左側の3個の小さい石が小虎、大きい石で組まれたのは親虎
対岸に渡った姿は先に上げた南庭の隅っこの写真
お庭などにはご本人の解説文がある。
雑な撮り方しているので、後に読めないところもあることに気づくがもう遅い


“北庭 玄武”

わあ。
このお庭の名前は“彷彿石(ほうふつせき)の庭”
 蓬莱神仙思想に基づいているとか。
一番奥は「蓬莱島」黒系の石で州浜、表面の植物はフッキソウ。遠くの山並みを表す。
 石は京都産のチャートだそう。
中間は「鶴・亀の島」。
真ん中の3石は青石で鶴である。
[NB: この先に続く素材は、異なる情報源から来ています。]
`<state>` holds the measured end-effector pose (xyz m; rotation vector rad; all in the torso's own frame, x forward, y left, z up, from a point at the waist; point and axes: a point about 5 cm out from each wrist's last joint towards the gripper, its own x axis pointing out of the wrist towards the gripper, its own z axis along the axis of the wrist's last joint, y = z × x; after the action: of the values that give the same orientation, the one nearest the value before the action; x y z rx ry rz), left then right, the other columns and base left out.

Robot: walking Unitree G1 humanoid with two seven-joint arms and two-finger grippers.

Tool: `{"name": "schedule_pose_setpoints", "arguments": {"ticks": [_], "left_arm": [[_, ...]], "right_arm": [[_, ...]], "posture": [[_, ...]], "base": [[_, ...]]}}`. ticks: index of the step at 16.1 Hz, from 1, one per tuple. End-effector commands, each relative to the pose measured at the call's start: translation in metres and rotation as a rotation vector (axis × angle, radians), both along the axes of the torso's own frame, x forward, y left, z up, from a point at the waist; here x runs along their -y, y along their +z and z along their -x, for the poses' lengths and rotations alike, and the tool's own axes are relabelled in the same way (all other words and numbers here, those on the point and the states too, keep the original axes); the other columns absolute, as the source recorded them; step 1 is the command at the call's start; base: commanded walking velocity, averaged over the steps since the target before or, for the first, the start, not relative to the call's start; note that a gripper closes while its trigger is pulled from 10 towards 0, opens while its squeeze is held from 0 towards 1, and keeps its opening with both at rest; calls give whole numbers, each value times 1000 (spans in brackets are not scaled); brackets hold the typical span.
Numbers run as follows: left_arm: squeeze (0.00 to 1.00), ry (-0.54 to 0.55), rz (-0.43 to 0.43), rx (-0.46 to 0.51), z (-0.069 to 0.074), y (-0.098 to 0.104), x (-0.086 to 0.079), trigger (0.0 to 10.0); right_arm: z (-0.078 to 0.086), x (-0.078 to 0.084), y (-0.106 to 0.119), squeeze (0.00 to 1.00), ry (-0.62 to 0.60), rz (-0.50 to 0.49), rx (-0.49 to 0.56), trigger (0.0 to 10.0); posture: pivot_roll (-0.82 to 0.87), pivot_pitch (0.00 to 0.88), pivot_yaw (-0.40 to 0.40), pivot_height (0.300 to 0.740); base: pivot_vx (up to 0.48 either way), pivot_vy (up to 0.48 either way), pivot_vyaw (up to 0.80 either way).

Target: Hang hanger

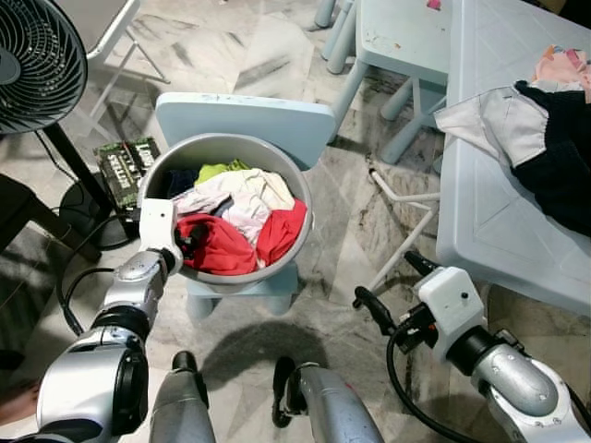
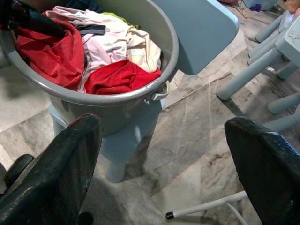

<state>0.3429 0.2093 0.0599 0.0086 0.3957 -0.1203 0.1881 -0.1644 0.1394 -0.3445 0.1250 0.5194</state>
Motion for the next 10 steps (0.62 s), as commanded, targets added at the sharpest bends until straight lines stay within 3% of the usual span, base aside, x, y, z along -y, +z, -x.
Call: {"name": "schedule_pose_setpoints", "arguments": {"ticks": [1,5,10], "left_arm": [[0,-61,0,-107,12,-21,11,0],[0,-130,-20,-131,13,-24,19,0],[0,-132,-43,-146,16,-26,13,0]], "right_arm": [[2,3,-1,0,-1,23,-17,10000],[2,0,-2,0,24,37,-21,10000],[1,0,-3,0,24,45,-20,10000]], "posture": [[-289,316,-221,740],[-286,312,-227,740],[-286,311,-228,740]], "base": [[0,0,0],[0,0,0],[0,0,0]]}}
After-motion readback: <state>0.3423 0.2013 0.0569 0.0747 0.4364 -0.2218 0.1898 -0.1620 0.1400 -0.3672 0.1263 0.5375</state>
両側は京都産チャートで亀である
手前は「玄武・亀島」左が頭だそう。
視線を高くして
奥に見えるのは東福寺塔頭同聚院
視線を低くして
ズーーーーム
奥に向かってなだらかに上がっている
縁側?にスマホを置いて
このずっと向こうには霊雲院があるはず。
竹の垣根は特別な名前は無さそう
 生垣の向こうは墓地
黄色っぽい細かい石は意図的に使われているのだな。
区切るための細長い切石が不規則に設置されている…
右端にある手水鉢は鎌倉時代のものだそう。
お庭の中で水源地的な役割らしい
時間が経って、日差しが変わってきた。
先ほどより砂紋がはっきり見える
ほとんど他の拝観者さんと出会わなかった。
静かな時間だけが過ぎていく
北庭へはこんな通路で
お庭をゆっくり見れるように縁側がある。
ハトお気に入りの石。
玄武の頭なのだけど、
単体では水族館で芸をしているオットセイに見えてかわいい
北庭見納めの図


存分に北庭を堪能した、ハトとひばりんさん。
そろそろ移動しましょうかということに。

本堂と北庭の間には廊下のようなところがあって、
そこでは一華院コレクションが展示されていた。
書とか絵とか襖絵など
本堂の床
違棚には北庭の写真
現代風の絵も本堂内に飾られていた。
御朱印帳もこの柄だったような…

01/04追記:絵は“だるま商店”さんによるもの。
 ハトはだるま商店さんのことは初めて知った。
 随心院さんの襖絵“極彩色梅匂小町絵図”←ガイドブックにも出ているピンク色の極彩色の襖絵、その作者さん(ユニットらしいが)だった。


お暇する前に再び南庭を。
重森三玲ではなくても素敵なお庭だ。
ハトは柔らかい感じを受けた。
それにしても朱雀全体を捉えるのは難しい
尻尾いや、尾羽の先。
強風で揺さぶられないようにしているのだろうか
そのもっと幹側は支えがあり。
ズーーーーム
後ろの大刈り込みの赤くなっているところがハートっぽいのは気のせいか?


半鐘。
叩くときに使うハンマーが新しいところがいつも打っている感がある
南庭の手前の端の方
飛石を目線で辿ると奥には低い石橋が。
朱雀ばかり気にしていたから、気づかなかった。


最初の方に登場した写真。
玄関を入れて撮り直したもの。
左の掛け軸にも“心華 照十方”とある
東庭。
龍の頭部
左斜め上への上昇ラインが目につくが、右水平方向に伸びている枝もなかなか。
(朱雀の半分くらいかもだが)
一華院の門、内側から。
獅子口はもちろん、四隅はお花の瓦。
あと、つのみたいに四隅に伸びている瓦は何というのだろうか。
ちなみに、門の正面は撮り忘れた(笑)


一華院、今まで何度も前を通っていたのに、こんなに素敵なところだったなんて。
もっともハトはテーマとして重森三玲のお庭が見いたくて、優先的に回っているから仕方ないのだ。
重森家だけじゃなくても素敵なお庭がたくさんあるのはわかってきたし、
見るだけより、細かいことも調べてみるとより楽しめることもわかってきた。

それでも前知識なしでまずは見たいと思う。
こうしてnoteを書いているときに気になったことを調べることがとても楽しい。
お庭がある寺社そのものだけでなく、お庭にある石や植えられている木にもストーリーがあって、無限に楽しめる。
で、調べたら調べたでまた見たくなってしまうのだ。

超満足のうちに一華院をお暇する、ハト。と、ひばりんさん。
時刻は15:05。
風がやや冷たくなってきているが、お次は龍吟庵だ。